A team of researchers from the University of Geneva installed a huge laser atop a mountain to shoot it at the sky, and act as a high-tech lightning rod.
The team is led by Jean-Pierre Wolf, a Swiss physicist who’s been working with laser for more than 20 years and has been particularly fascinated with attempting to control the weather with it.
Laser creates very narrow, high-energy beams of light. Its applications range from cutting diamonds to surgery to reading barcodes, and Wolf believes he can add another to the list: protecting us from lightning.
Wolf’s leading an EU-funded consortium which includes universities in Paris and Lausanne, as well as rocket manufacturer Ariane Group and the maker of the laser, German high-tech company Trumpf.
After a year of delays due to the pandemic, the laser has been transported to the summit of Säntis, a mountain in the Swiss alps with an elevation of 2,500 meters.
“This is one of the places in Europe that’s struck by lightning the most,” explained Wolf. “There is a radio transmission tower there which gets struck 100 to 400 times a year. So it’s an ideal place to make our proof-of-concept experiments.”
Lightning begins when winds inside the cloud become very turbulent. Water droplets in the bottom part of the cloud are caught in the updrafts and lifted to great heights where the much colder atmosphere freezes them.
Meanwhile, downdrafts in the cloud push ice and hail down from the top of the cloud. Where the ice going down meets the water coming up, this creates seperate zones with opposite charge.
These electric fields can become very strong, and because opposite charges attract, they can connect through a discharge of electricity — which we call lightning.
The laser rod would help the clouds discharge lightning in a controlled way. “That’s why we call it a laser lightning rod,” said Wolf.
The beam will run alongside the existing transmission tower — about 120 meters tall.
Traditional lightning rods are only able to protect a limited area on the ground, no matter how high they are built. Wolf hopes that the laser, however, will help protect a larger area on the ground, although he can’t yet say how much larger.
The theory is that the laser can act both as a lightning rod, catching bolts that would strike anyway, and also trigger extra ones.
“That would mean we would be unloading the thundercloud, reducing its voltage and then preventing further lightning strikes in the surrounding area,” said Wolf.
Wolf says that the most immediate practical applications of the technology would be to protect rockets such as those carrying satellites into orbit during launches, and at airports, where it could be turned on during storms.
The laser shoots 1,000 times per second and it’s so powerful that “a single pulse at peak power is equal to that produced by all the nuclear power plants in the world,” according to Wolf.
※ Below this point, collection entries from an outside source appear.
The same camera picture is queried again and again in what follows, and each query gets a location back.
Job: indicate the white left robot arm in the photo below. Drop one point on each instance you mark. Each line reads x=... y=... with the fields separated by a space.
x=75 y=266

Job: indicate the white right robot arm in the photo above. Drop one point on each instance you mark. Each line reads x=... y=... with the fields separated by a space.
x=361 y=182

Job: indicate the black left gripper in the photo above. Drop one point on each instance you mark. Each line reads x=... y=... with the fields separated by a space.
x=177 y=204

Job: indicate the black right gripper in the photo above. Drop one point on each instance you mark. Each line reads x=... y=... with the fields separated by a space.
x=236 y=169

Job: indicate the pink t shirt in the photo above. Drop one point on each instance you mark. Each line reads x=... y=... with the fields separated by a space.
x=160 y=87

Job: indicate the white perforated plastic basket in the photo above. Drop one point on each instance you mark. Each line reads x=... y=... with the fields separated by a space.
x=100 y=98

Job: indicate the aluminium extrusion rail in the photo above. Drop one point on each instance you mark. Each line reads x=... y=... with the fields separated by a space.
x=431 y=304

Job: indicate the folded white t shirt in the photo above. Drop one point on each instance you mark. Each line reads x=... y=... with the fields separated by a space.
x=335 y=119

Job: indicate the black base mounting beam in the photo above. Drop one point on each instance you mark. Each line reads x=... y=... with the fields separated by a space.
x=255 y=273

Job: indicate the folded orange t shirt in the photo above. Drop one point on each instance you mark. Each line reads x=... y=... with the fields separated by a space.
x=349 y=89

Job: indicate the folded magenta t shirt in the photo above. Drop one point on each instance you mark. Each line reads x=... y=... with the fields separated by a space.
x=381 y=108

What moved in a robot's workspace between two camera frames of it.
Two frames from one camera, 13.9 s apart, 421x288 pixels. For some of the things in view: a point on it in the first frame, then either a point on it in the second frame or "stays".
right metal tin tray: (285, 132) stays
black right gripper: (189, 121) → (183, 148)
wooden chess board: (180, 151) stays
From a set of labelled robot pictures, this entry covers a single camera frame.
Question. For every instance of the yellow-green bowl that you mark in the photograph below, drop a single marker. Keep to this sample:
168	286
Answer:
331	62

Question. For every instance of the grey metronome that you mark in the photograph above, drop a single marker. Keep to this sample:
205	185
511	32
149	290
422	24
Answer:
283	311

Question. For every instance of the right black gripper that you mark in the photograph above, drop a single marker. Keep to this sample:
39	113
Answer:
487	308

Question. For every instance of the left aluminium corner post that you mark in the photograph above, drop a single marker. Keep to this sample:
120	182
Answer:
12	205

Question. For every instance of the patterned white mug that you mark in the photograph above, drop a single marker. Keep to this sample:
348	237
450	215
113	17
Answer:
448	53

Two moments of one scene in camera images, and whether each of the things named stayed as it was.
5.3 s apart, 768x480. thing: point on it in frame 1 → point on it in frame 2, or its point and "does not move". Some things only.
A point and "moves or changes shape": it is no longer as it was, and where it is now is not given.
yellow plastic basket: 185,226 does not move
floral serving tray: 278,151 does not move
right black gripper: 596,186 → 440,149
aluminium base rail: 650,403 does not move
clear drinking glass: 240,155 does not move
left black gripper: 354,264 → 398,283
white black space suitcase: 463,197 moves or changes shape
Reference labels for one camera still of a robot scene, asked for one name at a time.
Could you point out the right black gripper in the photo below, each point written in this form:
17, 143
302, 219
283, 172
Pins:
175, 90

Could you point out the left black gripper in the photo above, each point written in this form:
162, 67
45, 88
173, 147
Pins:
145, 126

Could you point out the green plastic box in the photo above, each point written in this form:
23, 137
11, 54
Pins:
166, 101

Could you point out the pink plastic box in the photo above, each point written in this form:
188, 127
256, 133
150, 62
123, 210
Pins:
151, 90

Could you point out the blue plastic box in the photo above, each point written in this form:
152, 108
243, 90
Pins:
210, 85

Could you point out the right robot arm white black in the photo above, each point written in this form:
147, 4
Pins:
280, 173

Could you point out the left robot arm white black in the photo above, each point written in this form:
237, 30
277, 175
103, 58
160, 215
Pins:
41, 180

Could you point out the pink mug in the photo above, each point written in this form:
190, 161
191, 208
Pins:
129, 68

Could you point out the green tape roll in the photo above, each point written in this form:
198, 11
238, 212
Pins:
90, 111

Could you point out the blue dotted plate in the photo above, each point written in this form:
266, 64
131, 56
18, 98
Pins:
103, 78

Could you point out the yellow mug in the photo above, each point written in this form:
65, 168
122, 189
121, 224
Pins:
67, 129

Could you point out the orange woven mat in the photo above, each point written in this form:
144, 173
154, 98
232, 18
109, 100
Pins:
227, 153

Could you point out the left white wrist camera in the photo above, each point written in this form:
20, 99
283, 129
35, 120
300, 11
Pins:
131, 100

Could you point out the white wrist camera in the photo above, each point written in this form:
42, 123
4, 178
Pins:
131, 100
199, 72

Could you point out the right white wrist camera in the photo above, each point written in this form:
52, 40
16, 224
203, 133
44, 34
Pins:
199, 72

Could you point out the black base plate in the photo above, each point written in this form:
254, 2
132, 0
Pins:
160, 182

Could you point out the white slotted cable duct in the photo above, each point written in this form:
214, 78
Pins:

For safety reasons, a five-kilometer wide no-fly zone will be in place when the laser is active. Although it poses no risk to aircraft, laser is harmful to human eyes when looking directly at the source.
The laser won’t be switched on all the time, but rather only when increased lightning activity is detected.
Tests will last until September, the end of lightning season. If they are successful, the next experiment could be at an airport, Wolf said.